* _Your assignment_: Once the line holding "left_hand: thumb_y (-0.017" is found in the listing below, write it out and each later line exactly, up to and including the one holding "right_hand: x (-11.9".

------ Data extract

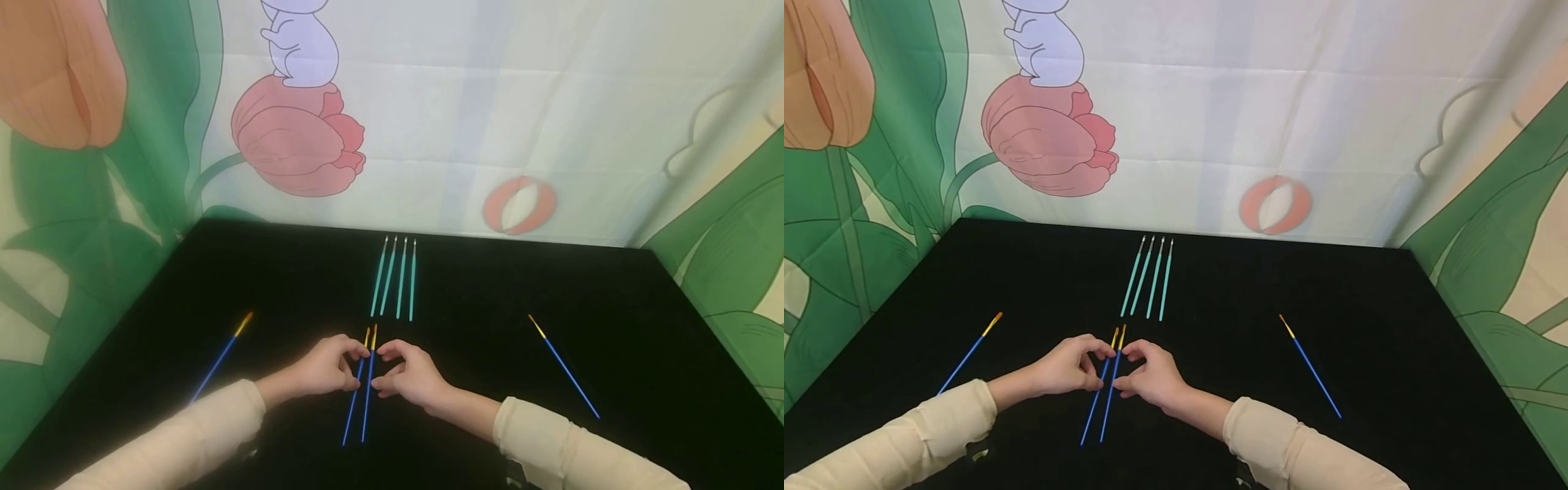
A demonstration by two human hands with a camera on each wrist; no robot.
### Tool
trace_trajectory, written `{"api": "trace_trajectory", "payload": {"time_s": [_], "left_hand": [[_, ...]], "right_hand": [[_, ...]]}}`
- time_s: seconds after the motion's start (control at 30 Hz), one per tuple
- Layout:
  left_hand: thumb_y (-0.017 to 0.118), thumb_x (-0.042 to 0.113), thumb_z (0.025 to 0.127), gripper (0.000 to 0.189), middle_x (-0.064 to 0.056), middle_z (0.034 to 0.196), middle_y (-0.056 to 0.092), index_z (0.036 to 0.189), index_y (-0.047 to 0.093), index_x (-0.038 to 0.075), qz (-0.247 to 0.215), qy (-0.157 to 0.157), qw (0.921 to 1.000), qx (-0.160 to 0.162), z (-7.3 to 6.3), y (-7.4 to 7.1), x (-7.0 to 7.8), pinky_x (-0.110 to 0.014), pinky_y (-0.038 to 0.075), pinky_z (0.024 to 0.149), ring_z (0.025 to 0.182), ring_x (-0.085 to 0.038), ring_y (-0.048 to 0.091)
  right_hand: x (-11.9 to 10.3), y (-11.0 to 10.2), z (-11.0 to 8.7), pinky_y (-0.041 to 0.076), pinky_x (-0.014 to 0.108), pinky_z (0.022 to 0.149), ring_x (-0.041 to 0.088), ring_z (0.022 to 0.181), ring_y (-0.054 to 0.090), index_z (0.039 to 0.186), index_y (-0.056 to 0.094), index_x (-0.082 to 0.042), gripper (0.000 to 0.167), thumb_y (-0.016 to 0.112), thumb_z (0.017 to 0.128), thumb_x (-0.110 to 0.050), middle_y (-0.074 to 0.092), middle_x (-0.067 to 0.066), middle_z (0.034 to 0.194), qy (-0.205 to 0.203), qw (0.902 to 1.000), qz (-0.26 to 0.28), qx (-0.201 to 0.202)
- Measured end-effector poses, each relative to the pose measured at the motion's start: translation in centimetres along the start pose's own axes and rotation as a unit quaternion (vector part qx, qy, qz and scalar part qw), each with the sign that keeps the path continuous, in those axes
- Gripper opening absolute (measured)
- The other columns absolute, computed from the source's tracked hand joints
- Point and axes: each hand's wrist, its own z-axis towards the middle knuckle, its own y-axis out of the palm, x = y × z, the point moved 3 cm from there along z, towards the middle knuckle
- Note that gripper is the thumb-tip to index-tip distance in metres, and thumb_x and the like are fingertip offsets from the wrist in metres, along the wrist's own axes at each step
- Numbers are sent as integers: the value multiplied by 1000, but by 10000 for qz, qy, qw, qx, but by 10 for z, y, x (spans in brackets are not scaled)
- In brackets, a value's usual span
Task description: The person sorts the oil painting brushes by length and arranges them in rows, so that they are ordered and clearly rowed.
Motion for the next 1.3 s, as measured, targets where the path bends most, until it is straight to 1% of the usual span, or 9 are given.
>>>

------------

* _Response_:
  left_hand: thumb_y (-0.017 to 0.118), thumb_x (-0.042 to 0.113), thumb_z (0.025 to 0.127), gripper (0.000 to 0.189), middle_x (-0.064 to 0.056), middle_z (0.034 to 0.196), middle_y (-0.056 to 0.092), index_z (0.036 to 0.189), index_y (-0.047 to 0.093), index_x (-0.038 to 0.075), qz (-0.247 to 0.215), qy (-0.157 to 0.157), qw (0.921 to 1.000), qx (-0.160 to 0.162), z (-7.3 to 6.3), y (-7.4 to 7.1), x (-7.0 to 7.8), pinky_x (-0.110 to 0.014), pinky_y (-0.038 to 0.075), pinky_z (0.024 to 0.149), ring_z (0.025 to 0.182), ring_x (-0.085 to 0.038), ring_y (-0.048 to 0.091)
  right_hand: x (-11.9 to 10.3), y (-11.0 to 10.2), z (-11.0 to 8.7), pinky_y (-0.041 to 0.076), pinky_x (-0.014 to 0.108), pinky_z (0.022 to 0.149), ring_x (-0.041 to 0.088), ring_z (0.022 to 0.181), ring_y (-0.054 to 0.090), index_z (0.039 to 0.186), index_y (-0.056 to 0.094), index_x (-0.082 to 0.042), gripper (0.000 to 0.167), thumb_y (-0.016 to 0.112), thumb_z (0.017 to 0.128), thumb_x (-0.110 to 0.050), middle_y (-0.074 to 0.092), middle_x (-0.067 to 0.066), middle_z (0.034 to 0.194), qy (-0.205 to 0.203), qw (0.902 to 1.000), qz (-0.26 to 0.28), qx (-0.201 to 0.202)

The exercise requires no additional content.